Copy out exactly, from the entries that follow, the line holding "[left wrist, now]", the line holding "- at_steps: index", and all lines between them, but no pictures.

————————

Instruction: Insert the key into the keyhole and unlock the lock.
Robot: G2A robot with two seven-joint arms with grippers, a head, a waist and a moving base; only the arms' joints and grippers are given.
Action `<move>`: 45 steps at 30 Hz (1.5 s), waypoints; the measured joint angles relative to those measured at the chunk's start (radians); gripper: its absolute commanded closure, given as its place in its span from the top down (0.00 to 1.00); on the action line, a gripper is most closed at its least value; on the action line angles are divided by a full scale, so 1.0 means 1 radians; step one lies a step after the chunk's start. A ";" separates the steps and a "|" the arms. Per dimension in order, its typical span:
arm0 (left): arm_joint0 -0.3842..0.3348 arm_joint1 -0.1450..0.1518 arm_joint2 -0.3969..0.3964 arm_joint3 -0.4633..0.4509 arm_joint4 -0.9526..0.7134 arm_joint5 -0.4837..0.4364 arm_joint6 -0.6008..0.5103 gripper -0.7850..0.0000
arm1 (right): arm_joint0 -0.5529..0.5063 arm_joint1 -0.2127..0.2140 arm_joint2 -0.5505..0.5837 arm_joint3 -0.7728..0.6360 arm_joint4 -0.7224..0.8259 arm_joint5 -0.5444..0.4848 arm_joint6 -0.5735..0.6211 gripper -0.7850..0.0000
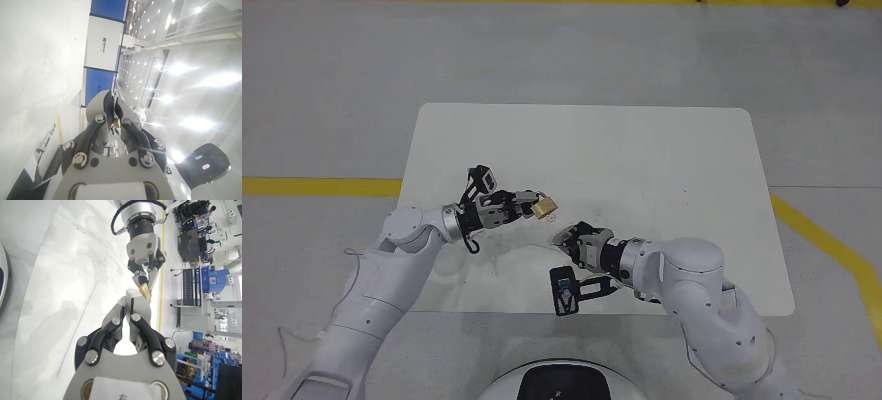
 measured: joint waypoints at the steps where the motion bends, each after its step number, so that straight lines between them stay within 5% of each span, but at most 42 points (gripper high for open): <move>1: -0.001 0.000 -0.001 -0.002 0.005 -0.012 -0.008 0.00 | 0.006 0.005 -0.007 0.014 -0.001 0.000 -0.025 0.00; 33: 0.003 0.004 -0.009 -0.028 0.094 -0.143 -0.062 0.00 | 0.112 0.017 -0.050 0.130 0.071 0.007 -0.049 0.00; 36: -0.002 0.005 -0.018 -0.024 0.090 -0.150 -0.054 0.00 | 0.098 0.025 -0.035 0.106 0.060 0.010 -0.079 0.30; 41: -0.011 0.007 -0.047 -0.012 0.055 -0.147 -0.053 0.00 | 0.050 0.046 0.005 0.058 -0.004 0.025 -0.129 0.38; 43: -0.009 0.008 -0.059 -0.009 0.004 -0.138 -0.059 0.00 | 0.021 0.056 0.027 0.036 -0.036 0.043 -0.156 0.48; 45: -0.009 0.007 -0.060 -0.008 -0.003 -0.136 -0.059 0.00 | -0.009 0.065 0.049 0.012 -0.063 0.065 -0.184 0.85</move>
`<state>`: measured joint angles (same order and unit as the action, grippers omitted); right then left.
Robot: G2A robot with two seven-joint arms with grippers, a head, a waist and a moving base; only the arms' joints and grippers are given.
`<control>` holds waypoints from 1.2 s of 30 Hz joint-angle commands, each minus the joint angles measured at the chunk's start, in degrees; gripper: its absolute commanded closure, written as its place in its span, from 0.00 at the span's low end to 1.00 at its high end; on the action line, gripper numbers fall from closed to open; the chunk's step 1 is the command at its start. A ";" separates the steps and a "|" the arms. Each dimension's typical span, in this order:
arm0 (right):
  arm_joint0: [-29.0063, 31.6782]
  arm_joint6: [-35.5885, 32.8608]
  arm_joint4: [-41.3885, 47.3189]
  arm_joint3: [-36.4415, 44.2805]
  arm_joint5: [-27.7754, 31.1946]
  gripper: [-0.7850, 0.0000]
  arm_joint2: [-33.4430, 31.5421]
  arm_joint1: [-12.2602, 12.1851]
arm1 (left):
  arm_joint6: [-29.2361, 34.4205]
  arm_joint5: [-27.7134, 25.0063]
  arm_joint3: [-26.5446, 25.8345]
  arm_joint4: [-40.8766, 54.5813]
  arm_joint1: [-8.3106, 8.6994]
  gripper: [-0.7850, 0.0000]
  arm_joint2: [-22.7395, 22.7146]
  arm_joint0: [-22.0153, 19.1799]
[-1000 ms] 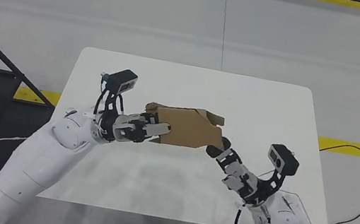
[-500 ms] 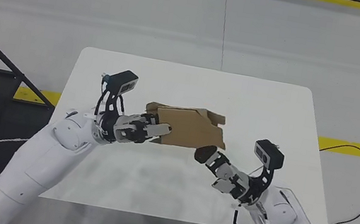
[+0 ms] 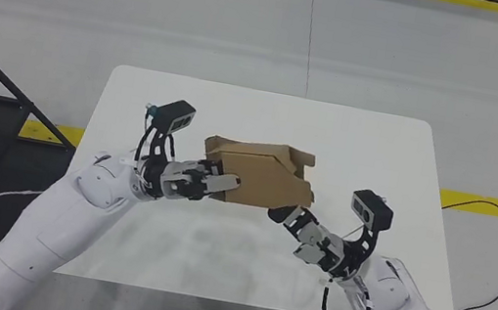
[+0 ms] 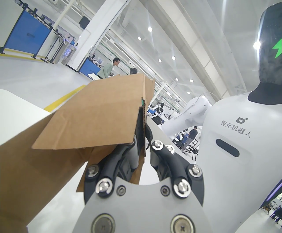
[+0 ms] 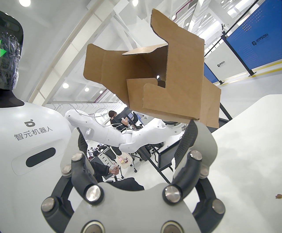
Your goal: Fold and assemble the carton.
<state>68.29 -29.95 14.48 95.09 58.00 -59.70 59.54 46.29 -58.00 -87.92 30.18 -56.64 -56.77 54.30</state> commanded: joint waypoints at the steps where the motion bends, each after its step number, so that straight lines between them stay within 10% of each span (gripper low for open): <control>1: 0.20 -0.39 0.16 -0.06 0.00 0.00 -0.38 0.28 | 0.00 0.00 0.08 0.07 0.14 1.00 0.43 -0.19; 36: 2.87 -7.19 2.77 -0.92 0.00 0.00 -5.68 5.24 | 0.00 0.00 0.34 1.44 1.38 1.00 3.21 -1.11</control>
<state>71.18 -37.15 17.27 94.17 58.00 -65.41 64.79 46.28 -58.00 -87.57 31.63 -55.26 -53.55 53.19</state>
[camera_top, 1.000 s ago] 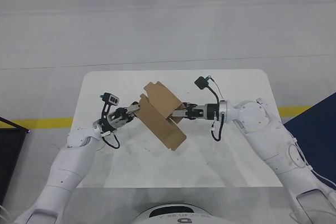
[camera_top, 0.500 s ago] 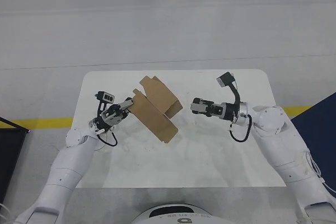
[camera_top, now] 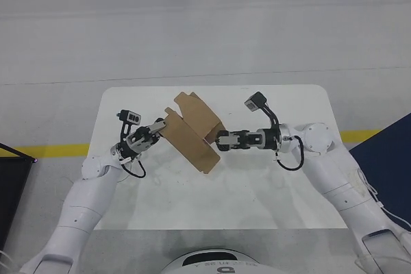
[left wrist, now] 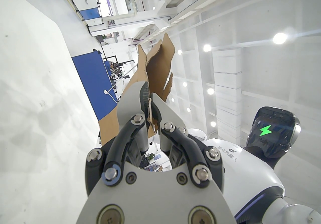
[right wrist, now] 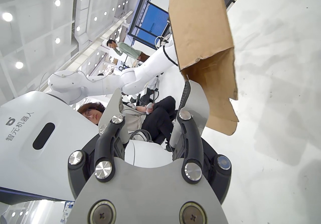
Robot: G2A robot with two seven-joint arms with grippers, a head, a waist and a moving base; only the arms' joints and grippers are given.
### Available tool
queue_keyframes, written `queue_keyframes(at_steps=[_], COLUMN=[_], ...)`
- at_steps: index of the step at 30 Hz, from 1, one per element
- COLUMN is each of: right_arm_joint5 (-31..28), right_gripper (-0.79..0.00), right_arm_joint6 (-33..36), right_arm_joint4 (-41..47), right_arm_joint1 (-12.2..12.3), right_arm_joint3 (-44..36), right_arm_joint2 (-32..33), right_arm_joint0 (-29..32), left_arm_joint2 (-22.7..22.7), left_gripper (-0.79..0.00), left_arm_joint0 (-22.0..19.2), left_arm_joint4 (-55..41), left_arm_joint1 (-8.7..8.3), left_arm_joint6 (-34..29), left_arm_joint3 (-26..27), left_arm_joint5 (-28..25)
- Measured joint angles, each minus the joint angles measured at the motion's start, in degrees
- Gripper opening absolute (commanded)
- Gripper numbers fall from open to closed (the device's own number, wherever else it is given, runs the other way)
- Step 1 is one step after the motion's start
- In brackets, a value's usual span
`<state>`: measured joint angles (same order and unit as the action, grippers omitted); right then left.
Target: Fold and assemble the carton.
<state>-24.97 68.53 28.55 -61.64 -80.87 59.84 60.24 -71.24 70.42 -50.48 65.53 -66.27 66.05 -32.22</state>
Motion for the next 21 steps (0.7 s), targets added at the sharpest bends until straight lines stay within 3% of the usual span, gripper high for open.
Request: queue_keyframes(at_steps=[8,21], right_arm_joint5=[1.56,2.26], right_gripper=[-0.409,-0.413], right_arm_joint6=[-1.08,-1.53], right_arm_joint4=[0.28,1.41], right_arm_joint1=[-1.18,-2.26], right_arm_joint3=[3.68,6.85], right_arm_joint2=[-3.18,-4.90], right_arm_joint0=[-2.89,-4.90], left_arm_joint2=[-0.32,-0.24], left_gripper=[-0.785,-0.785], left_arm_joint0=[0.26,-0.23], left_arm_joint4=[0.17,2.06], left_arm_joint1=[0.17,0.41], left_arm_joint6=[-1.09,-2.89], left_arm_joint3=[0.44,0.10], left_arm_joint5=[-0.30,-0.30])
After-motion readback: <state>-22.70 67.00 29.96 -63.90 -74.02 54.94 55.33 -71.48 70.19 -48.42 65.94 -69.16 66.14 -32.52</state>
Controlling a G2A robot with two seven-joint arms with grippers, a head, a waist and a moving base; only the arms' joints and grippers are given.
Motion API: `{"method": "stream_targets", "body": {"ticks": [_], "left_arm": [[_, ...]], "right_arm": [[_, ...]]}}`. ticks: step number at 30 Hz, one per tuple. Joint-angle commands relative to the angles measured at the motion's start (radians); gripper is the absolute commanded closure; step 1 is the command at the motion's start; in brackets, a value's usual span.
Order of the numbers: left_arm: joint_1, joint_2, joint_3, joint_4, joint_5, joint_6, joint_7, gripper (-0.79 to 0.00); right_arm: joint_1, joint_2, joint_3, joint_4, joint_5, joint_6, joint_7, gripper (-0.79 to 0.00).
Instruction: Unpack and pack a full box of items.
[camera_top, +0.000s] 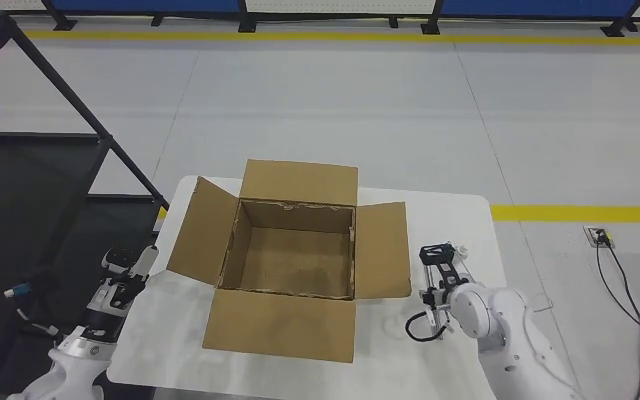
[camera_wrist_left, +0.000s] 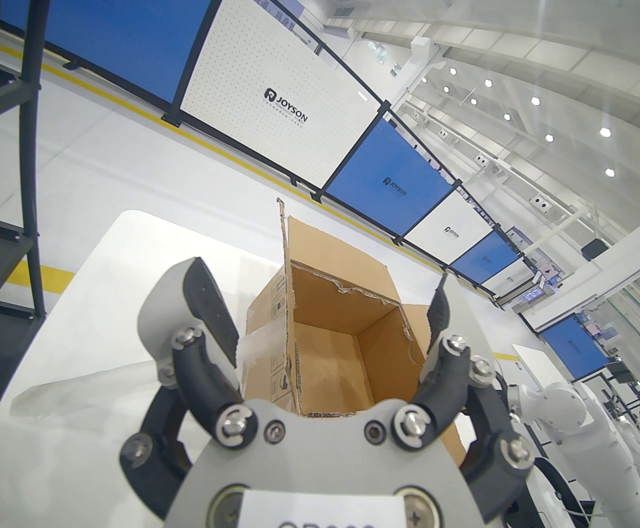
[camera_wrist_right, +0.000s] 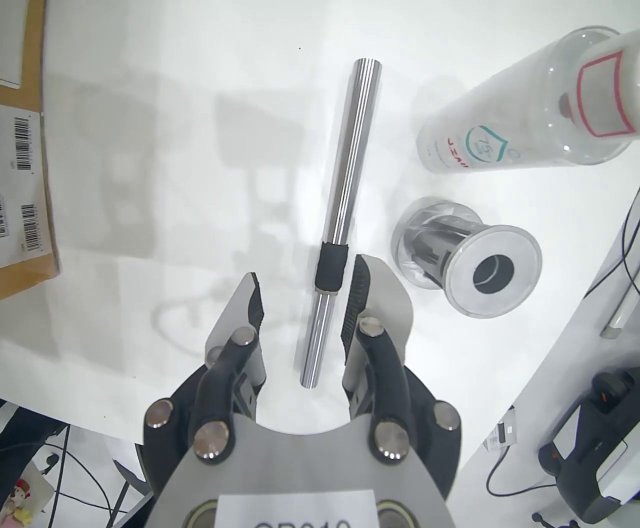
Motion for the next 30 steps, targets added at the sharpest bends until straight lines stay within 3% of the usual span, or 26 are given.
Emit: {"method": "stream_targets", "body": {"ticks": [1,9,21,30], "left_arm": [[0.0,0.0,0.0,0.0,0.0,0.0,0.0,-0.785],[0.0,0.0,0.0,0.0,0.0,0.0,0.0,-0.785],[0.0,0.0,0.0,0.0,0.0,0.0,0.0,-0.785],[0.0,0.0,0.0,0.0,0.0,0.0,0.0,-0.785]], "right_arm": [[0.019,-0.001,-0.005,0.032,-0.001,0.002,0.004,-0.366],[0.076,-0.005,-0.01,0.154,0.03,-0.004,-0.014,-0.329],[0.102,-0.009,-0.042,0.211,0.021,-0.001,-0.036,-0.302],[0.128,-0.014,-0.069,0.253,0.014,0.011,-0.035,-0.219]]}}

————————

_TASK OUTPUT_
[left wrist, now] 
[right wrist, now] 
Robot: G2A robot with two seven-joint arms with grippers, a head, a waist and a moving base; only the arms' joints and grippers are given.
### Available tool
queue_keyframes, written `queue_keyframes(at_steps=[_], COLUMN=[_], ...)`
- at_steps: index of the step at 30 Hz, from 1, one per element

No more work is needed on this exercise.